**EXERCISE DESCRIPTION:** At the line with "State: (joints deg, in", start repeating the data, and continue line by line through the final line, exactly.

**DATA PROVIDED:**
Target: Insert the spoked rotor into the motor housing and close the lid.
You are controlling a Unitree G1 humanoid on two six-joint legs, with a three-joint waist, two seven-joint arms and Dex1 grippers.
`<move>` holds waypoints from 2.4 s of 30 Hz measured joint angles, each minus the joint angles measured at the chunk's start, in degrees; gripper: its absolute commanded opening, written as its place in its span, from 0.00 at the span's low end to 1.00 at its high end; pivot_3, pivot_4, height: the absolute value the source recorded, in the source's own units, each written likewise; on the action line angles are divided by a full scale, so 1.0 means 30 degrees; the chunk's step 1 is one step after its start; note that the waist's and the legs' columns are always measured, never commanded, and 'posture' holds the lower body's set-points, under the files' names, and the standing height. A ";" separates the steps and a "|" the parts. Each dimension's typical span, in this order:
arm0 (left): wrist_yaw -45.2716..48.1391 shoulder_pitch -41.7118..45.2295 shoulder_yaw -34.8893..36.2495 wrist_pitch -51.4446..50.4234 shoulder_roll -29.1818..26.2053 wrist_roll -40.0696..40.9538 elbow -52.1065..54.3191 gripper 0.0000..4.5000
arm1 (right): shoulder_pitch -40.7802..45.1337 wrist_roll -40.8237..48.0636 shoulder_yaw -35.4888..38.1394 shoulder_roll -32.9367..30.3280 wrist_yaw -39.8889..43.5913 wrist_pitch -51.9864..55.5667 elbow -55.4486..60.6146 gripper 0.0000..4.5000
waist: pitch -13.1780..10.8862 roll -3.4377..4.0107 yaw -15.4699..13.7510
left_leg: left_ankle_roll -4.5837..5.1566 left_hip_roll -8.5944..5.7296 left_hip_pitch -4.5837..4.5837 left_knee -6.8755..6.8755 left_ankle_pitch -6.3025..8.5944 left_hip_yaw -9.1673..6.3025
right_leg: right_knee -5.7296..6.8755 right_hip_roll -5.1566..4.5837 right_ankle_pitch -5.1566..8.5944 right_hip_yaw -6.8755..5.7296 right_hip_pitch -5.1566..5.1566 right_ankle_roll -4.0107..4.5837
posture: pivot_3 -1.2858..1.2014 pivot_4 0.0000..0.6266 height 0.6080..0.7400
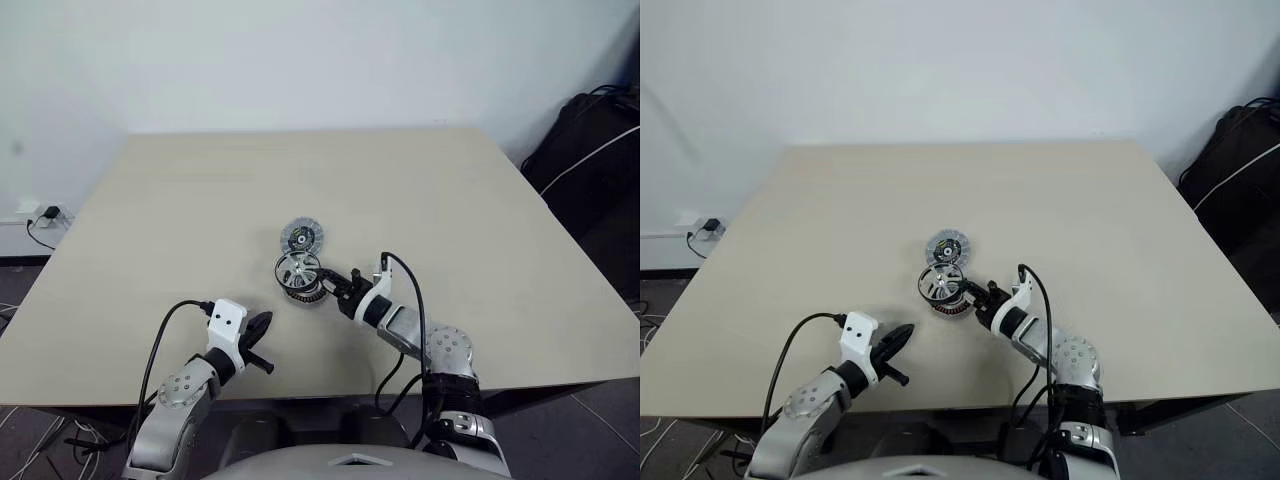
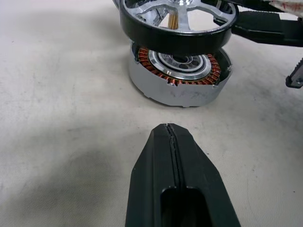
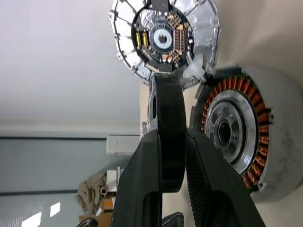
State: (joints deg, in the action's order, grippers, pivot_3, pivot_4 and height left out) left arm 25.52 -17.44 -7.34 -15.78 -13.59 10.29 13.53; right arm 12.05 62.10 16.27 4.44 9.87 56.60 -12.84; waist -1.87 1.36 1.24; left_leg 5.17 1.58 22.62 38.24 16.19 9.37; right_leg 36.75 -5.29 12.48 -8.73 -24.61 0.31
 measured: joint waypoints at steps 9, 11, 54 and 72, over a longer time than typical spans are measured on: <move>0.0019 0.0015 0.0000 0.0000 -0.0009 0.0000 0.0000 0.00 | 0.0006 -0.1002 0.0173 -0.0327 0.0478 -0.0368 -0.0782 0.08 | 0.0000 0.0000 0.0003 | -0.0002 -0.0001 0.0000 0.0001 -0.0002 0.0008 | 0.0011 0.0001 -0.0003 0.0003 0.0010 -0.0006 | 0.52 0.00 1.00; 0.0023 0.0016 0.0000 0.0000 -0.0009 -0.0001 0.0000 0.00 | 0.0005 -0.1124 0.0191 -0.0332 0.0513 -0.0371 -0.0846 0.08 | 0.0000 -0.0001 0.0001 | -0.0004 0.0000 0.0001 0.0002 -0.0003 0.0008 | 0.0016 0.0001 -0.0003 0.0003 0.0012 -0.0005 | 0.52 0.00 1.00; 0.0282 0.0641 -0.0279 0.0006 0.0274 -0.0011 -0.0278 0.00 | 0.1383 -1.8333 -1.3533 -0.4740 0.0355 -0.7511 0.4248 0.00 | 0.0051 -0.0201 -0.0033 | -0.0114 0.0001 -0.0005 0.0040 -0.0071 0.0030 | 0.0025 0.0005 0.0013 0.0015 0.0009 0.0016 | 0.52 0.00 1.00; 0.0045 0.0291 -0.0346 0.0037 0.0393 -0.0026 -0.0284 0.00 | 0.2829 -2.0723 -1.3925 -0.3440 0.2113 -0.7182 0.1593 0.00 | 0.0104 -0.0260 0.0090 | -0.0147 0.0009 -0.0034 0.0039 -0.0089 0.0024 | 0.0052 0.0007 0.0014 0.0008 0.0011 0.0021 | 0.52 0.00 1.00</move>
State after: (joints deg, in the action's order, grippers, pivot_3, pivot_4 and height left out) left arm 25.66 -16.57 -8.38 -15.67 -12.41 10.21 12.68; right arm 20.54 -0.07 -25.50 -5.88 16.22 35.06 -8.06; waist -1.56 0.58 1.51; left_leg 4.73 1.61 22.52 38.36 15.92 9.44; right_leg 36.90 -5.27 12.52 -8.70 -24.58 0.37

**FINISHED TASK:**
State: (joints deg, in the action's order, grippers, pivot_3, pivot_4 and height left out) left arm 25.52 -17.44 -7.34 -15.78 -13.59 10.29 13.53; right arm 12.05 62.10 16.27 4.44 9.87 56.60 -12.84; waist -1.87 1.36 1.24; left_leg 5.17 1.58 22.62 38.24 16.19 9.37; right_leg 36.75 -5.29 12.48 -8.73 -24.61 0.31
 measured: joint waypoints at steps 9, 11, 54 and 72, over a longer time than typical spans are measured on: <move>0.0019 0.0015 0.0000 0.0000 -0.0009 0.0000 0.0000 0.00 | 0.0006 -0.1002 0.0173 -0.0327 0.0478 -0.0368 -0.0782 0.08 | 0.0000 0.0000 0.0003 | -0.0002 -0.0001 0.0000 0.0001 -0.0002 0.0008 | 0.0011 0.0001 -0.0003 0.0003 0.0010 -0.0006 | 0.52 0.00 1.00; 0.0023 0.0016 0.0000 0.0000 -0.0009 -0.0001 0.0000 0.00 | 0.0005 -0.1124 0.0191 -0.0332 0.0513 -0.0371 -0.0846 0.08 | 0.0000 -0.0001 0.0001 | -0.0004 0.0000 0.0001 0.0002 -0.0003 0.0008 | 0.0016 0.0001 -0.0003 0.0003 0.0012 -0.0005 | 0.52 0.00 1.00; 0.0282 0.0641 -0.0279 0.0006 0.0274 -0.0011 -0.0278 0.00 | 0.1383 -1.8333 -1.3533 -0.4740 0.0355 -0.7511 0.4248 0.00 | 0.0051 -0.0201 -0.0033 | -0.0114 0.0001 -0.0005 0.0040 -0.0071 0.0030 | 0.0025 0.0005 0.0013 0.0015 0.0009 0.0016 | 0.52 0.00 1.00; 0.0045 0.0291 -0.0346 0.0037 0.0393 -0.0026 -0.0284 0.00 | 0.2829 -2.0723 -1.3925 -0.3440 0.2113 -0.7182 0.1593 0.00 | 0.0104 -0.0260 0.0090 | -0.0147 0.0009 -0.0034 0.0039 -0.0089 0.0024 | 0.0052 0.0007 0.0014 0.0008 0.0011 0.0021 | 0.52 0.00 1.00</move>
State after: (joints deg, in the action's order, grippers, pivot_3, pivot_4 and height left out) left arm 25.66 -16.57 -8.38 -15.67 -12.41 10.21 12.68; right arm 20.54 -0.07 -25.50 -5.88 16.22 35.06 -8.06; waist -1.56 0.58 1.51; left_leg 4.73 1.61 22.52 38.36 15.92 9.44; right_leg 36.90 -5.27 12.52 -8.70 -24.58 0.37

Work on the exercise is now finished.